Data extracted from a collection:
....

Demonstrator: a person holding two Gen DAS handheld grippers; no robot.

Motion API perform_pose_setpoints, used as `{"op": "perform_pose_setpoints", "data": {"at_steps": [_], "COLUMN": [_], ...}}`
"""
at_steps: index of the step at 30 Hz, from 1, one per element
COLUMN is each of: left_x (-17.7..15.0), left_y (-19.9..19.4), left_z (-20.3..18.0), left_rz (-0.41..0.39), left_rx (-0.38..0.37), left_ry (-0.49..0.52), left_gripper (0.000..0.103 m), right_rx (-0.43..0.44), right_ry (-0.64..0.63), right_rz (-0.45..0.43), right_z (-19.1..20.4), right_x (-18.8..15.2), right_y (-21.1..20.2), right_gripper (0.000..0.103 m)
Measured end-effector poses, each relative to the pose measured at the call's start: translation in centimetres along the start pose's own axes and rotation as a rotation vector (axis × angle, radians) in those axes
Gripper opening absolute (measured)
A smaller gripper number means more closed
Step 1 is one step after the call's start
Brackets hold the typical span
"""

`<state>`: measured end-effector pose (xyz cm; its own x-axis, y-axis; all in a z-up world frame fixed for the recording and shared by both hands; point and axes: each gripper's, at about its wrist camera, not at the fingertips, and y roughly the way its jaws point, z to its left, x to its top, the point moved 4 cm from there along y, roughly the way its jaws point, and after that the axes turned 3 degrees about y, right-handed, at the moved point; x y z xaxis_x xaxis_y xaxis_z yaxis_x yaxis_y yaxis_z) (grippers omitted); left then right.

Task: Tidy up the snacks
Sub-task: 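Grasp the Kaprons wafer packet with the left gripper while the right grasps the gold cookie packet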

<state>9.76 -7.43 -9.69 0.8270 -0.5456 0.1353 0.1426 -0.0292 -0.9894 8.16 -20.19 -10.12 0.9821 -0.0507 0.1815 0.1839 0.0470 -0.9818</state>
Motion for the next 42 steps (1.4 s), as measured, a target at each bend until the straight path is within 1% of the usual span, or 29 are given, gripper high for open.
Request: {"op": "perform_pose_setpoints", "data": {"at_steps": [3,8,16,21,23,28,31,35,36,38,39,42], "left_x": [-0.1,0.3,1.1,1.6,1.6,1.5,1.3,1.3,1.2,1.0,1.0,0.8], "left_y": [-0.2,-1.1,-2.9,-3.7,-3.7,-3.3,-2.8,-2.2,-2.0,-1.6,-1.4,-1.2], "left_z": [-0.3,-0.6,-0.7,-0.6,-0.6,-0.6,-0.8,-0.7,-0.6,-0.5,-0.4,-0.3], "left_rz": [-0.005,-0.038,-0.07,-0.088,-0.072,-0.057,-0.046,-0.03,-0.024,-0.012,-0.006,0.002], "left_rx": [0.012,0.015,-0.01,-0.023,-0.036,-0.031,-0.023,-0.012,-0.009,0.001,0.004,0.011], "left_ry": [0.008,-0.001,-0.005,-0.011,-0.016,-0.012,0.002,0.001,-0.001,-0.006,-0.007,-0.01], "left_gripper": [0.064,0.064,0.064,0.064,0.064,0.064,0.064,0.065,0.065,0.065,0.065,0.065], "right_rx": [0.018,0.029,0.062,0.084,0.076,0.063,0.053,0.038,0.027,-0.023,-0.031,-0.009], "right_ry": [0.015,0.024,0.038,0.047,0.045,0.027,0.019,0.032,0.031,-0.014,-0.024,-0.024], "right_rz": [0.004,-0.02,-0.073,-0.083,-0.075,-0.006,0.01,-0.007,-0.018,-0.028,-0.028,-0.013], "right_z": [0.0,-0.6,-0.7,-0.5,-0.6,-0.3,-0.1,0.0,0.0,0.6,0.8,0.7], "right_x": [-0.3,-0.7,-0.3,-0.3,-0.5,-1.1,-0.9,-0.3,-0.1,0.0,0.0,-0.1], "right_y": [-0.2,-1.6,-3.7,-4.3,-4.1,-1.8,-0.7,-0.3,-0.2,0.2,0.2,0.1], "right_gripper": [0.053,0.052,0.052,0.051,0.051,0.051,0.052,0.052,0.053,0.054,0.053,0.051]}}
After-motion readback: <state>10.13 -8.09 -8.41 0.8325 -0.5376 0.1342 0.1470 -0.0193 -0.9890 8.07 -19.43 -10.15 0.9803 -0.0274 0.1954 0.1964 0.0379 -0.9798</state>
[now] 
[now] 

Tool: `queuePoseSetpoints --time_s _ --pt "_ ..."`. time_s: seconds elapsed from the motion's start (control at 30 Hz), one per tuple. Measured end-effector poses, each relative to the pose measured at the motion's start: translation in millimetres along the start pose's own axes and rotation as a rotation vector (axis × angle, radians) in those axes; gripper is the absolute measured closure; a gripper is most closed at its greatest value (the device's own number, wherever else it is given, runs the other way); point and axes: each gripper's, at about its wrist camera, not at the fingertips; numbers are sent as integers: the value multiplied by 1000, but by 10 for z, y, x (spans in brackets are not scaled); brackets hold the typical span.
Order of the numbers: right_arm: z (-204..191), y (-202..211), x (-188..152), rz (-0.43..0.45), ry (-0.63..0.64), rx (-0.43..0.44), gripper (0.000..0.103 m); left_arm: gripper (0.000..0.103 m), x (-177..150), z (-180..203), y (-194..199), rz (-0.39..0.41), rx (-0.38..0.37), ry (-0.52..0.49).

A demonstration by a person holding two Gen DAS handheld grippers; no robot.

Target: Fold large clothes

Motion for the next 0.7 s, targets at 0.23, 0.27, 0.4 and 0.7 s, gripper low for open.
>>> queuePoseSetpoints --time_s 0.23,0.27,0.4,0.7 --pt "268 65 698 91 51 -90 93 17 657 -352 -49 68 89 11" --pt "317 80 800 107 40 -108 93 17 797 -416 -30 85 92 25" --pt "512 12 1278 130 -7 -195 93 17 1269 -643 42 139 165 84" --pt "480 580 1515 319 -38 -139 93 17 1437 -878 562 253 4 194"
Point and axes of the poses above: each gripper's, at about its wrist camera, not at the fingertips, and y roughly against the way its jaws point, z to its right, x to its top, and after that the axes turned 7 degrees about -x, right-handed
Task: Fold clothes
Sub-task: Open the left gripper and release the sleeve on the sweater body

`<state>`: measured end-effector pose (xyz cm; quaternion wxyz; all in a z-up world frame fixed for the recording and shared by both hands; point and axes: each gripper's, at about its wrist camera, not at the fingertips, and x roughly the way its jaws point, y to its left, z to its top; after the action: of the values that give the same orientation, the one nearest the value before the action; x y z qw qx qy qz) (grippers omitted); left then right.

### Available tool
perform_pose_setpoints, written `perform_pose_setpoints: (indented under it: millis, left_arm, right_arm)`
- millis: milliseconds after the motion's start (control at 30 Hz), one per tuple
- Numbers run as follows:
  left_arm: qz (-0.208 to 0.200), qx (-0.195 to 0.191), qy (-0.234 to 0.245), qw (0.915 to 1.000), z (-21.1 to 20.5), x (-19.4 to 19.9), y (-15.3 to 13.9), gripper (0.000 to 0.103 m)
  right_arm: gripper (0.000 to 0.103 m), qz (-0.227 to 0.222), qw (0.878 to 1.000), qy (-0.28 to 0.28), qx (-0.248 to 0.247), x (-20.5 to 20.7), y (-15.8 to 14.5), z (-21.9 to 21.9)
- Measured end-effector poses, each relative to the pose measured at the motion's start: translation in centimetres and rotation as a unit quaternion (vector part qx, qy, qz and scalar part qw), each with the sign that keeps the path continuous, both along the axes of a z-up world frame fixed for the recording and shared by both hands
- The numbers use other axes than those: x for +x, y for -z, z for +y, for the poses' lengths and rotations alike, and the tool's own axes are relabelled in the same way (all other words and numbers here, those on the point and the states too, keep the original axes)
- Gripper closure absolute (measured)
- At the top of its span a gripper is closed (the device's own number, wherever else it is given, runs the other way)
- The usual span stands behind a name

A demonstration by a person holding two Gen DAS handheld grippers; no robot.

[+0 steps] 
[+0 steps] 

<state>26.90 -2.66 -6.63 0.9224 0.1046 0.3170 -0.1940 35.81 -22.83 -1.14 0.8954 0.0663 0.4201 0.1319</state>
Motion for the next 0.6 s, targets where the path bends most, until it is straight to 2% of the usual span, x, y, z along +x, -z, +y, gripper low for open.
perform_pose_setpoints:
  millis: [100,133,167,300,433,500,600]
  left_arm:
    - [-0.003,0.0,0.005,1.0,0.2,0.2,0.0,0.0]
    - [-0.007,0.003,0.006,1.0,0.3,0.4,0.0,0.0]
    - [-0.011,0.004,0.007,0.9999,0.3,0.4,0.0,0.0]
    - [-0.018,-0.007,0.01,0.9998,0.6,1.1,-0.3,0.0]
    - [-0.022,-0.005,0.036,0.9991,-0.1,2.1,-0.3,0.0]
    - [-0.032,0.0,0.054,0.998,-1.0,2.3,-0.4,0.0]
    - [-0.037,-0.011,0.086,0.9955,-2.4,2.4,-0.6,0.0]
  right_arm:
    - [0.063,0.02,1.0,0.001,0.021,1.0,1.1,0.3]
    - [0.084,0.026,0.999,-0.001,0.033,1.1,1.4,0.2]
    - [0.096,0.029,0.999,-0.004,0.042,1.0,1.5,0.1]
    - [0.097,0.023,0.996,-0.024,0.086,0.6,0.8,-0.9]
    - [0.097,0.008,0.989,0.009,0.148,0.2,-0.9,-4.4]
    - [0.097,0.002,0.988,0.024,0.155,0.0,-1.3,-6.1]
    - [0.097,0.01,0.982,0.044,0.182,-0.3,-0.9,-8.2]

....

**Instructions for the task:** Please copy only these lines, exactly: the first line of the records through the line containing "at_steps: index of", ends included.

**Solution to this task:**
Demonstrator: a person holding two Gen DAS handheld grippers; no robot.

Motion API perform_pose_setpoints, used as `{"op": "perform_pose_setpoints", "data": {"at_steps": [_], "COLUMN": [_], ...}}`
"""
at_steps: index of the step at 30 Hz, from 1, one per element

The given output is the complete response.